If you know R, and your GTF file used to generate cufflinks output is based on ensembl ids, I don't think this is a difficult task for biomaRt at all. If I understand correctly, you just want to know which ids are protein coding, and then grab those results from your result files. Here is an example of doing that, assuming you can point to a directory containing directories of cufflinks results:
# biomaRt
library(biomaRt)
bm <- useMart("ensembl")
bm <- useDataset("hsapiens_gene_ensembl", mart=useMart("ensembl"))
# grab some annotation
anno <- getBM(attributes=c("ensembl_gene_id", "external_gene_id", "transcript_biotype", "description"), mart=bm)
coding <- c("protein_coding","IG_V_gene","IG_D_gene"
,"TR_C_gene","TR_J_gene","TR_V_gene"
,"IG_J_gene","IG_C_gene","TR_D_gene")
# narrow it down
anno.coding <- anno[anno$transcript_biotype %in% coding,]
# get a list of cufflinks directories
cufflinksDirs <- dir()
# create something to hold the data
fpkm <- data.frame(matrix(NA, nrow=nrow(anno.coding), ncol=length(cufflinksDirs)))

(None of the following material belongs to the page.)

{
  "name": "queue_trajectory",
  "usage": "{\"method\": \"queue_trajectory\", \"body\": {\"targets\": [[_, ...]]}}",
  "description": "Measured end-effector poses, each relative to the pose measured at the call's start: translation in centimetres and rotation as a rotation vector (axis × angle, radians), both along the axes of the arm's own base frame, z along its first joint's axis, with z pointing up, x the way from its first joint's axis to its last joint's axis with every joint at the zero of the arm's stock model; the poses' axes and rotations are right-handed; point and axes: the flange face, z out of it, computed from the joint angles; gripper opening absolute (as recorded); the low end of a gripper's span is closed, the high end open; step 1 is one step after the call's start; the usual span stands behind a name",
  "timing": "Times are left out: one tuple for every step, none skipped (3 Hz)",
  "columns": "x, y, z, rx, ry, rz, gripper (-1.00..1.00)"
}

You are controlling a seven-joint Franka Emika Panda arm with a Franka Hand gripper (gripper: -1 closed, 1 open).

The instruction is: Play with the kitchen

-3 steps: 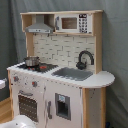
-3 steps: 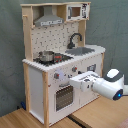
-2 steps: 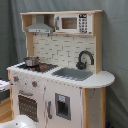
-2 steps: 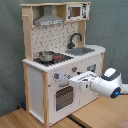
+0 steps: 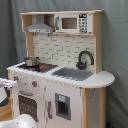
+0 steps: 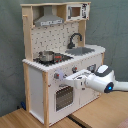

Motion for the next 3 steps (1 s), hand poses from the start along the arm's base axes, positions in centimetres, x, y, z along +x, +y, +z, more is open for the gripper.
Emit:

rownames(fpkm) <- anno.coding$ensembl_gene_id
for( i in 1:nrow(cufflinksDirs) ){
fname <- paste(cufflinksDirs[i], "/genes.fpkm_tracking",sep="")
# tell me
cat(fname, "\n")
# read in the data
x <- read.table(file=fname, sep="\t", header=T, as.is=T)
# match data ids to master table
iv <- match(x[,1], rownames(fpkm))
fpkm[iv,i] <- x[,"FPKM"]
}
colnames(fpkm) <- cufflinksDirs
write.table(fpkm, file="fpkm.txt", sep="\t", col.names=NA)
You need to supply more information. When you ran tophat and cufflinks, did you supply a GTF file of gene descriptions? If you give the software your description of 20,000 protein coding locations, and restrict it to counting those locations, it will give you data about those locations (including FPKM 0). Describe your pipeline more clearly. What were your parameters? How did you interface cufflinks and biomaRt?
Hi, thanks. I had a gtf-file but just realized that I had used the flag -g instead of -G that guides a RABT assembly, wich I did not intend. I hope that will solve the problem.